Installing R Packages as a normal user¶
The system-wide location for installed packages is not writable for normal users. That does not prevent you from installing packages for your usage. Packages installed as user will be installed at $HOME/R/x86_64-pc-linux-gnu-library/<R_VERSION>
and will be accessible to you as any system-wide package.
For the versions that we currently have on our clusters, <R_VERSION>
could be 3.6 or 4.0.
Packages can only be installed from the head node both on Thorny and Spruce. Compute nodes do not have internet access, so they are not capable to access CRAN from the internet to download any package.
There are two main ways to install R packages from CRAN. You can install packages from inside the interactive R interpreter. Execute the command R and from there install the package with:
install.packages('<Package Name>', repos="file:///gpfs21/pub/CRAN")
Another alternative is using the command Rscript
, this time from the normal shell:
$> Rscript -e 'install.packages("<PACKAGE>", repos="file:///gpfs21/pub/CRAN")'
With those commands, you will automatically download the package from CRAN and eventually all dependencies needed for that package. The declaration repos="file:///gpfs21/pub/CRAN"
is optional.
Now declaring a URL for downloads and you will get a list of known mirrors where you can download the package.
The local CRAN mirror on Thorny Flat is preferable to install packages from a remote internet server such as:
install.packages('<Package Name>', repos="https://cran.rstudio.com")
With any of those methods, R will automatically detect that you do not have permission to write in the system-wide R library folder and will prompt if you would like to install in a local directory from within your home directory.
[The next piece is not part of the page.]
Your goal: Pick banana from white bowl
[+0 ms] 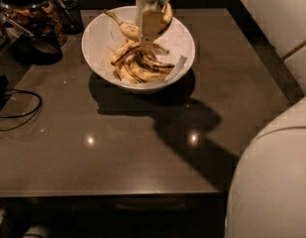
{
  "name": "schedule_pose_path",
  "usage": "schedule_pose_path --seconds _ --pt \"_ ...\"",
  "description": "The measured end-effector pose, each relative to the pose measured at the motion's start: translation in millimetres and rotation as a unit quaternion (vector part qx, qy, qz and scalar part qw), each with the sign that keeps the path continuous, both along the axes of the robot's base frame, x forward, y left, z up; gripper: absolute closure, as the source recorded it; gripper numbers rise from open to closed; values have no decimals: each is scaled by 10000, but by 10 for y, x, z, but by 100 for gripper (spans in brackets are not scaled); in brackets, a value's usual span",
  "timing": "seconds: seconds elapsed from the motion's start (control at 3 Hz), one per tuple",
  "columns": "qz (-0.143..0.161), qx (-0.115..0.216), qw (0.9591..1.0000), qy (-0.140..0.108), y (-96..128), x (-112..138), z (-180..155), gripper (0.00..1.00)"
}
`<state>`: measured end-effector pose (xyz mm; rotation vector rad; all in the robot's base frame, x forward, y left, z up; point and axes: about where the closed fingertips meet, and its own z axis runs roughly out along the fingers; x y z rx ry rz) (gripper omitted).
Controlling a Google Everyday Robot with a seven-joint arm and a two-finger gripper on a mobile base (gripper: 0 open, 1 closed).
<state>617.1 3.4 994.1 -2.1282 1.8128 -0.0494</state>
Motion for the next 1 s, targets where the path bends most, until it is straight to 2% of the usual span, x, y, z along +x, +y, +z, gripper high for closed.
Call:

This folder will also be checked automatically when you run R for packages, allowing you to use anything you already installed.
For example, lets assume that you want to install the package dplyr
:
> install.packages("dplyr")
Installing package into ‘/gpfs/home/<username>/R/x86_64-pc-linux-gnu-library/3.6’
(as ‘lib’ is unspecified)
--- Please select a CRAN mirror for use in this session ---
Secure CRAN mirrors
1: 0-Cloud [https] 2: Algeria [https]
...
...
57: USA (CA 1) [https] 58: USA (IA) [https]
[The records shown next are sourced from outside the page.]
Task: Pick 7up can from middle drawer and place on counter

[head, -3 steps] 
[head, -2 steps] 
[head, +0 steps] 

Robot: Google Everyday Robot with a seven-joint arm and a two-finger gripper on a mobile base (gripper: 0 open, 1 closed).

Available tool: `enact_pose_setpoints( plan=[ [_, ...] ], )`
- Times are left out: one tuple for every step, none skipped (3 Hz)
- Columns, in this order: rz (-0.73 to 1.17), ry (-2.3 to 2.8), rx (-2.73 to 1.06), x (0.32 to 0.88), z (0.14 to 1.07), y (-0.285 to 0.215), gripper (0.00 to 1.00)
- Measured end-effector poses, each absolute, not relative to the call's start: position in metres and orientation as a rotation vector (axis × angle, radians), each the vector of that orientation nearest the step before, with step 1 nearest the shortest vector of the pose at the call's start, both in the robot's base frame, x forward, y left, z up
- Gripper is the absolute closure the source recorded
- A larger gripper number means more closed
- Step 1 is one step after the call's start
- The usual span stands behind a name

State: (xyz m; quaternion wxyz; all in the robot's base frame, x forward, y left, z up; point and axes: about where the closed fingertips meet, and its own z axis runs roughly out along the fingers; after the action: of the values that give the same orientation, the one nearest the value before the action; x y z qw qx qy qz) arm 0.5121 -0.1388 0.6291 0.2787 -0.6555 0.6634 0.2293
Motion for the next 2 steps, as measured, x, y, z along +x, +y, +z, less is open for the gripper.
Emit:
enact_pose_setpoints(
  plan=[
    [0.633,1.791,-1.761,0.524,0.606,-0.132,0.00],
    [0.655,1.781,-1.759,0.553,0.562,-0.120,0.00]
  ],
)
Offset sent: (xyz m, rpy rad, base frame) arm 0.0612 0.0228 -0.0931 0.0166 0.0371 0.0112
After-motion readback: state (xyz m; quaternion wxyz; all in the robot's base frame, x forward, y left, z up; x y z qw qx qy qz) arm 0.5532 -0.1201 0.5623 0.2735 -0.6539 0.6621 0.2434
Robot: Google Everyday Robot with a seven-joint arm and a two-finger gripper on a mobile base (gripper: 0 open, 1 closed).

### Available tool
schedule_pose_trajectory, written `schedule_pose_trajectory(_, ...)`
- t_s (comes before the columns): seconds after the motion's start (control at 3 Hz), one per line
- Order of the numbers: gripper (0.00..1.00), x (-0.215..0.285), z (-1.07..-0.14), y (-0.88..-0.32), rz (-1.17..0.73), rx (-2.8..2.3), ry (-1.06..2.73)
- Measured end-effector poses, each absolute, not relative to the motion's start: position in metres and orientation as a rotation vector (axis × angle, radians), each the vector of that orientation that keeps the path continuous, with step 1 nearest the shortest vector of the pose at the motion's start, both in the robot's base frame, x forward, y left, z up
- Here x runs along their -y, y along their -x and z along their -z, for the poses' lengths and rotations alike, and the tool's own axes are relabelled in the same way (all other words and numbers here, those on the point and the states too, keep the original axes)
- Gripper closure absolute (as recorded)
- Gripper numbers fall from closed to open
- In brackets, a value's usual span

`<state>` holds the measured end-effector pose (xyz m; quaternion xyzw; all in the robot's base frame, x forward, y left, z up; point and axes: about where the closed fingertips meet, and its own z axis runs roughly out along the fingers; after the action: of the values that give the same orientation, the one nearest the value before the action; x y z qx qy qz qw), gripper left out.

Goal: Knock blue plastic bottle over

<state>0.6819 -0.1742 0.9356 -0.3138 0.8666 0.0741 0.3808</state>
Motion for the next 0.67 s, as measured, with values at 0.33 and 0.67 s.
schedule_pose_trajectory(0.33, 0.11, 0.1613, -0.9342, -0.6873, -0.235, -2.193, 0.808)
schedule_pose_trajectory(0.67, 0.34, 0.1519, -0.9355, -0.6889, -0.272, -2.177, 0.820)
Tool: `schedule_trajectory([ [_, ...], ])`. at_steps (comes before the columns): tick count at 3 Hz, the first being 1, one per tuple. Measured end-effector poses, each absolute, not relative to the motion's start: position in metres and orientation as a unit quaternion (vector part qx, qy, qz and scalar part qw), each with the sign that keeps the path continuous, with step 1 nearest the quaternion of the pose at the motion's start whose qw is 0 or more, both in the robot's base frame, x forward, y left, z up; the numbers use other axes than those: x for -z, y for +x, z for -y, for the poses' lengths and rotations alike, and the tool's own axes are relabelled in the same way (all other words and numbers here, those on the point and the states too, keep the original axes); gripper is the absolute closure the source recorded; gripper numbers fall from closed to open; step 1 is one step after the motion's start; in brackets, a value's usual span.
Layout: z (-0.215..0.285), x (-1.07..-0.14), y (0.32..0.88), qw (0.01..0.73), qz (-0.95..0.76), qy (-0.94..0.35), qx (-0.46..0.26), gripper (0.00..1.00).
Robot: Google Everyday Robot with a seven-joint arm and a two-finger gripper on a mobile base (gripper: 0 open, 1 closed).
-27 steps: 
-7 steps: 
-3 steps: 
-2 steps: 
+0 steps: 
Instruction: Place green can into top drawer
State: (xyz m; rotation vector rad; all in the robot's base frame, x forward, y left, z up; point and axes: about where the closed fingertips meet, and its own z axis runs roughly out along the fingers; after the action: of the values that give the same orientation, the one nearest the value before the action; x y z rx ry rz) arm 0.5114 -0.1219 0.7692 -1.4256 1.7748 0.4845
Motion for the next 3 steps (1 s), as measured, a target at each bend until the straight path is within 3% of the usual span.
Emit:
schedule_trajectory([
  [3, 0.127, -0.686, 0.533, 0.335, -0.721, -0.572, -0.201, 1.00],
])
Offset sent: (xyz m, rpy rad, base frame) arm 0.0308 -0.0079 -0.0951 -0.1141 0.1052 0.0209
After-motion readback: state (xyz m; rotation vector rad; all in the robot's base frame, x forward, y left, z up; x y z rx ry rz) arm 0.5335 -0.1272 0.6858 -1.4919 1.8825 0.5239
59: USA (KS) [https] 60: USA (MI 1) [https]
61: USA (MI 2) [https] 62: USA (OR) [https]
63: USA (TN) [https] 64: USA (TX 1) [https]
65: Uruguay [https] 66: (other mirrors)
Selection: 63
also installing the dependencies ‘backports’, ‘ellipsis’,\
‘digest’, ‘zeallot’, ‘utf8’, ‘vctrs’, ‘cli’, ‘crayon’, \
‘fansi’, ‘pillar’, ‘purrr’, ‘assertthat’, ‘glue’, \
‘magrittr’, ‘pkgconfig’, ‘R6’, ‘Rcpp’, ‘rlang’, \
‘tibble’, ‘tidyselect’, ‘BH’, ‘plogr’
After some downloads and compilations the code will be installed on your local folder $HOME/R/x86_64-pc-linux-gnu-library/3.6
Installing R Packages in non-default directories¶
To use locally installed packages, before you execute R you just need to
modify the R_LIBS
environment variable to tell R where to search for
local packages:
$> export R_LIBS=<dir>
Using install.packages()¶
To use install.packages from the R prompt, before you start R you need to modify the R_LIBS environment variable:
$> export R_LIBS=<dir>
Then inside the R prompt, you execute any of the procedures above such as install.packages() inside the R interactive shell.
Manual installation with R CMD INSTALL¶
There is a very manual way of installing packages in R using the command
R CMD INSTALL
.
There are several restrictions to use this command:
First, this option only works if you have already downloaded a copy of the package from CRAN, any of its mirrors, or an external site that provides a tar package.
Second, as a normal user, you must specify the path with the -l
flag, otherwise, the command will refuse to work as you have no write access to the system-wide location. The command must be used like this:
$> R CMD INSTALL -l <dir> <package_name>
The folder <dir>
is the location where the package will be installed and the folder must be created in advance. <package_name>
is the name of the package and you must ensure that all dependencies are already installed for the package, meaning that you will have to install several other packages before you can install the package that you want.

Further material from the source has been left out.